Down to the last line, write out the entries below exactly and omit all pictures.

BEGIN ENTRIES PROVIDED

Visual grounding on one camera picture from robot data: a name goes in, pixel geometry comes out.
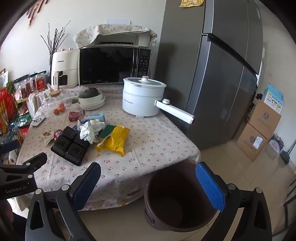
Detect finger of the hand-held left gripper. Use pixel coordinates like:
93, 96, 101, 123
16, 152, 48, 174
0, 140, 21, 154

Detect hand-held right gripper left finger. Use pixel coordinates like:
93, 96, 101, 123
25, 162, 101, 241

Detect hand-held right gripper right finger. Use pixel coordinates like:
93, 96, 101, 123
195, 162, 272, 241

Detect small peach print wrapper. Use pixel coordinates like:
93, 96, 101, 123
41, 131, 56, 146

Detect black plastic tray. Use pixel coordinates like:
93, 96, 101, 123
50, 126, 90, 166

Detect brown plastic bin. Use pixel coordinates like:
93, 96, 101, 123
144, 161, 222, 230

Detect yellow snack bag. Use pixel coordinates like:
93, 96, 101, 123
95, 125, 130, 156

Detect white tissue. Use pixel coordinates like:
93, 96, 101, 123
77, 119, 105, 143

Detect green sponge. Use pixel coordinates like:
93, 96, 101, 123
97, 125, 116, 139

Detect red drink can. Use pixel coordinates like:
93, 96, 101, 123
69, 111, 86, 122

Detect light blue milk carton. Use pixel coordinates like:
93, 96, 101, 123
83, 113, 106, 124

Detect paper towel roll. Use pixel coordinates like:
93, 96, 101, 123
8, 151, 19, 165

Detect red snack packets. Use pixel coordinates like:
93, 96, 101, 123
0, 88, 18, 137

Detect white flat device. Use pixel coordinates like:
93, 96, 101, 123
31, 116, 46, 127

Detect white paper bag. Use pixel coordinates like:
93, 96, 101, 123
26, 93, 42, 116

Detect cardboard box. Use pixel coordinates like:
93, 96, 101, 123
248, 100, 282, 141
236, 123, 270, 162

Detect green plant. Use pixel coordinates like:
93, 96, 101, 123
5, 81, 16, 94

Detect glass jar with wooden lid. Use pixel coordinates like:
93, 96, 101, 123
42, 89, 63, 114

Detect purple white bag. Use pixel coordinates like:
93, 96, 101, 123
268, 134, 285, 154

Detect dark metal chair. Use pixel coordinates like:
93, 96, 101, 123
283, 171, 296, 230

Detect broom with dustpan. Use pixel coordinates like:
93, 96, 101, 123
280, 148, 292, 165

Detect dark green pumpkin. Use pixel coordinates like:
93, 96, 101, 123
79, 87, 100, 99

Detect white electric cooking pot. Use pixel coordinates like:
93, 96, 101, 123
122, 76, 195, 126

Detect cream air fryer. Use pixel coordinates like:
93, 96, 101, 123
51, 48, 80, 90

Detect grey refrigerator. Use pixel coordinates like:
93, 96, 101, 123
154, 0, 264, 151

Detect blue white box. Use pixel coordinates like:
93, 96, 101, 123
264, 83, 285, 114

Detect dry branches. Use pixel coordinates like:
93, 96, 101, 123
40, 20, 72, 61

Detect black microwave oven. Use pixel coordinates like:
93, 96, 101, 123
78, 45, 152, 87

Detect red hanging decoration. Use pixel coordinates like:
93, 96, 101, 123
25, 0, 50, 28

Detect floral dust cover cloth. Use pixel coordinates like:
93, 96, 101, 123
73, 23, 158, 49

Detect yellow paper note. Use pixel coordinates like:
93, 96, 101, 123
179, 0, 206, 8

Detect black wire rack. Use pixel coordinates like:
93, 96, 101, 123
0, 72, 47, 149

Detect white wall plate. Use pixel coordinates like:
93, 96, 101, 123
106, 19, 132, 25

END ENTRIES PROVIDED

### RESULT OF THIS EXERCISE
Visual grounding on one camera picture from robot data: a name goes in, pixel geometry comes out.
Detect finger of the hand-held left gripper. Use pixel coordinates like:
93, 96, 101, 123
16, 152, 48, 174
0, 140, 21, 154

Detect hand-held right gripper left finger. Use pixel coordinates like:
93, 96, 101, 123
25, 162, 101, 241

Detect hand-held right gripper right finger. Use pixel coordinates like:
93, 96, 101, 123
195, 162, 272, 241

Detect small peach print wrapper. Use pixel coordinates like:
93, 96, 101, 123
41, 131, 56, 146

Detect black plastic tray. Use pixel coordinates like:
93, 96, 101, 123
50, 126, 90, 166

Detect brown plastic bin. Use pixel coordinates like:
93, 96, 101, 123
144, 161, 222, 230

Detect yellow snack bag. Use pixel coordinates like:
93, 96, 101, 123
95, 125, 130, 156

Detect white tissue. Use pixel coordinates like:
93, 96, 101, 123
77, 119, 105, 143

Detect green sponge. Use pixel coordinates like:
93, 96, 101, 123
97, 125, 116, 139

Detect red drink can. Use pixel coordinates like:
93, 96, 101, 123
69, 111, 86, 122

Detect light blue milk carton. Use pixel coordinates like:
93, 96, 101, 123
83, 113, 106, 124

Detect paper towel roll. Use pixel coordinates like:
93, 96, 101, 123
8, 151, 19, 165

Detect red snack packets. Use pixel coordinates like:
93, 96, 101, 123
0, 88, 18, 137

Detect white flat device. Use pixel coordinates like:
93, 96, 101, 123
31, 116, 46, 127

Detect white paper bag. Use pixel coordinates like:
93, 96, 101, 123
26, 93, 42, 116

Detect cardboard box. Use pixel coordinates like:
93, 96, 101, 123
248, 100, 282, 141
236, 123, 270, 162

Detect green plant. Use pixel coordinates like:
93, 96, 101, 123
5, 81, 16, 94

Detect glass jar with wooden lid. Use pixel coordinates like:
93, 96, 101, 123
42, 89, 63, 114

Detect purple white bag. Use pixel coordinates like:
93, 96, 101, 123
268, 134, 285, 154

Detect dark metal chair. Use pixel coordinates like:
93, 96, 101, 123
283, 171, 296, 230

Detect broom with dustpan. Use pixel coordinates like:
93, 96, 101, 123
280, 148, 292, 165

Detect dark green pumpkin. Use pixel coordinates like:
93, 96, 101, 123
79, 87, 100, 99

Detect white electric cooking pot. Use pixel coordinates like:
93, 96, 101, 123
122, 76, 195, 126

Detect cream air fryer. Use pixel coordinates like:
93, 96, 101, 123
51, 48, 80, 90

Detect grey refrigerator. Use pixel coordinates like:
93, 96, 101, 123
154, 0, 264, 151

Detect blue white box. Use pixel coordinates like:
93, 96, 101, 123
264, 83, 285, 114

Detect dry branches. Use pixel coordinates like:
93, 96, 101, 123
40, 20, 72, 61

Detect black microwave oven. Use pixel coordinates like:
93, 96, 101, 123
78, 45, 152, 87

Detect red hanging decoration. Use pixel coordinates like:
93, 96, 101, 123
25, 0, 50, 28

Detect floral dust cover cloth. Use pixel coordinates like:
93, 96, 101, 123
73, 23, 158, 49

Detect yellow paper note. Use pixel coordinates like:
93, 96, 101, 123
179, 0, 206, 8

Detect black wire rack. Use pixel coordinates like:
93, 96, 101, 123
0, 72, 47, 149

Detect white wall plate. Use pixel coordinates like:
93, 96, 101, 123
106, 19, 132, 25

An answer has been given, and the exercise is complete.